Estamos em Paris, acompanhando a
vida um tanto enfastiada de François, professor universitário de
literatura que dedicou grande parte da sua produção acadêmica à obra de
Joris-Karl Huysmans (1848-1907), a quem considera “um companheiro, um amigo fiel”. De fato, François usufrui da
literatura como o contato mais íntimo e profundo com outro ser humano. Se sua devoção
à leitura não lhe livra do peso do tédio, ao menos lhe proporciona um sofisticado
e intenso universo interior, como bem sabe aquele cujos melhores amigos estão
muito vivos em volumes de páginas impressas, ainda que mortos na realidade
flagrante e imediata.
Seja como for, a realidade última da condição
humana parece ser a mesma com relação aos protagonistas das obras anteriores de
Houellebecq: a solidão – agravada, no caso de François, diante da frustração da
experiência docente e de relacionamentos amorosos de afetividade muito volátil,
que geralmente acabam porque as companheiras haviam “encontrado alguém” – locução contemporânea que trai a negação da
responsabilidade, alimentada por um precário fatalismo romântico. Nota-se que
daí para a inviabilidade daquilo que se considera família, há apenas um passo –
cobrindo, ainda, a amargura e o rancor decorrentes, ampliadas pelo
envelhecimento e degradação do corpo. Sob o efeito do cansaço e do desânimo –
provocados pelo desejo de evitar qualquer desilusão e decepção – já não é
possível sentir-se em condições de manter uma relação amorosa. A lucidez do
diagnóstico vem acompanhada de uma importante constatação de François, cuja
franqueza é isenta de ironia: uma saia curta pode facilmente mudar a situação,
tirando mesmo o mais prostrado homem da inércia. “Para o homem”, reflete François sobre o gênero masculino, “o amor nada mais é que o reconhecimento pelo
prazer dado”. Não é tão difícil concordar quanto é admitir que uma felação
caprichada pode justificar a vida de um homem. Entretanto, as relações sexuais
ocasionais também acabam em desilusão, sinalizando aquele mesmo cansaço e a
consequente decadência. Sim, estamos navegando em águas niilistas, mas veremos
que isso não esgota o assunto, pois há algo no horizonte; na verdade, esta
advertência vale para todos os romances de Houellebecq.
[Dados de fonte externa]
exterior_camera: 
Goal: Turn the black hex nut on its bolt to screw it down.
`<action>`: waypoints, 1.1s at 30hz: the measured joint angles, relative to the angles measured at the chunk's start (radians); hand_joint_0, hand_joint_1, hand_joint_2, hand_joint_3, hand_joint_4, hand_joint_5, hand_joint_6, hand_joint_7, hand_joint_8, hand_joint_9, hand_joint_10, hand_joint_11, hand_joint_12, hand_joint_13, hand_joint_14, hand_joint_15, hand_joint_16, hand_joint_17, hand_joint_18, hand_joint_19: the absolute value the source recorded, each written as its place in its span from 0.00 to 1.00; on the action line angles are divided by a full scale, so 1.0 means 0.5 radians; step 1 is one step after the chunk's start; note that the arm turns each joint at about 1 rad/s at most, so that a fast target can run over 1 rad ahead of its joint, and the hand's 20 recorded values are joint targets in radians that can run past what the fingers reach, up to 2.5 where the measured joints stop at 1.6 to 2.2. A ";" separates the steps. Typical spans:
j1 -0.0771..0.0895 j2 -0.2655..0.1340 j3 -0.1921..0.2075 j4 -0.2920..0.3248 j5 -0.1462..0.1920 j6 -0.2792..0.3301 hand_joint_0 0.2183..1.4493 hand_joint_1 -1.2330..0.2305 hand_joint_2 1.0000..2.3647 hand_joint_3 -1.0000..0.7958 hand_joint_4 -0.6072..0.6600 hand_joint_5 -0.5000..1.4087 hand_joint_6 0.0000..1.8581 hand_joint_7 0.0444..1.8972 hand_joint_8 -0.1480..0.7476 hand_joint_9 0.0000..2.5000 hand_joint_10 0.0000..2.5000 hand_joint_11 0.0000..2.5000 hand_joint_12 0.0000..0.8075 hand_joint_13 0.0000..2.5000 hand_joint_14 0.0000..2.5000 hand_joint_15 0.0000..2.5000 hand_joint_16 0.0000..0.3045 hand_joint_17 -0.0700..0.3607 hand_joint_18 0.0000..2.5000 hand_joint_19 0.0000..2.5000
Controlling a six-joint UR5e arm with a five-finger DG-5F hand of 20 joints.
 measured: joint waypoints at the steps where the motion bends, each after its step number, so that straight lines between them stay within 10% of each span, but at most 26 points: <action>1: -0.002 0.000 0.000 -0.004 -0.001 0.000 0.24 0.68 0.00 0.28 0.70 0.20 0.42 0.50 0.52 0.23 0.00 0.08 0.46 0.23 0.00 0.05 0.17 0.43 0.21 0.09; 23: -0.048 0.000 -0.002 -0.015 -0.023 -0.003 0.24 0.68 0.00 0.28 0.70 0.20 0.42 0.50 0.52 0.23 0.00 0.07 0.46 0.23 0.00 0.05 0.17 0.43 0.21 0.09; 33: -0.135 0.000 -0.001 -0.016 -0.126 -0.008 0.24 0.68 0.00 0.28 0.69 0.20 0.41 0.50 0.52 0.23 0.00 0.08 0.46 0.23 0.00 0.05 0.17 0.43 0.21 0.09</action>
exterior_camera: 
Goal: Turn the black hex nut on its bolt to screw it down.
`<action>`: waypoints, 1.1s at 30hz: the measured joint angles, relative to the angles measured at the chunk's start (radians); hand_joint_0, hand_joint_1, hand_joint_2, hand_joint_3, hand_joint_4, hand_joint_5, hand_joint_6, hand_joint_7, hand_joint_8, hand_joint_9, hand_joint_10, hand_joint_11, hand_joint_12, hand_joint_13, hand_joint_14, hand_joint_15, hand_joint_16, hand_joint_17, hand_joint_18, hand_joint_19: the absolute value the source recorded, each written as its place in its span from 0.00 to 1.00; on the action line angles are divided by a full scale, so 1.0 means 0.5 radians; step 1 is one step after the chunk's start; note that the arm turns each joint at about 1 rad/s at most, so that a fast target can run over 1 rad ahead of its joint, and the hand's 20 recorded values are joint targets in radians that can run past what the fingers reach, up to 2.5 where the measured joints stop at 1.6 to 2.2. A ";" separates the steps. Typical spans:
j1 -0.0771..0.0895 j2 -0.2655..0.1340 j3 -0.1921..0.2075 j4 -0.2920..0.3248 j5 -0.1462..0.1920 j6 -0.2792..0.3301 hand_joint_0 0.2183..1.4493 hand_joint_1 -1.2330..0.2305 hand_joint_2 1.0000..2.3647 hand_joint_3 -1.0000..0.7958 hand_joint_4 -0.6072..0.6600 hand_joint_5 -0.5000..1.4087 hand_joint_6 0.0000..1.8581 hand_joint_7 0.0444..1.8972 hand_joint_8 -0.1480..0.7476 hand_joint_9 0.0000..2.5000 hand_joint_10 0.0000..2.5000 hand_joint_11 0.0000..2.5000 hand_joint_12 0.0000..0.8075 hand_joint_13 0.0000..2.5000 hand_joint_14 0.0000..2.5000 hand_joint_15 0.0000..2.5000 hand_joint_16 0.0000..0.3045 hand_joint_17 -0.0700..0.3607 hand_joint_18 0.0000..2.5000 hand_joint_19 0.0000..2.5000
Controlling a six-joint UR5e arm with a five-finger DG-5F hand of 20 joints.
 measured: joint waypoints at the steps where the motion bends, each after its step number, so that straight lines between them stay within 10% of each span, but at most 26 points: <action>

Na época de grande e intensa
produção intelectual, François sentia-se justificado. Mas aquilo bastava mesmo
para justificar uma vida? “E a troco de
que uma vida precisa ser justificada?”, indaga-se François – sinalizando
para a sua relação conflituosa com seu próprio niilismo. No que se refere ao
seu ícone de referência, depois do seu apogeu com Às avessas Huysmans escapou do impasse percorrendo uma trajetória
de conversão católica. François, após o apogeu da sua relação amorosa com a
ex-aluna Myriam, vê-se incapaz de amar, incapaz de crer, confrontando-se com o
tédio, “à espera da morte” – como constata
passivamente, sem drama.
É neste momento que se ergue com
toda a força o contexto político das eleições presidenciais de 2022 na França,
com a ascensão da Fraternidade Muçulmana, ao mesmo tempo em que estouram
confrontos nas ruas, com vítimas fatais, embora com pouca repercussão na mídia.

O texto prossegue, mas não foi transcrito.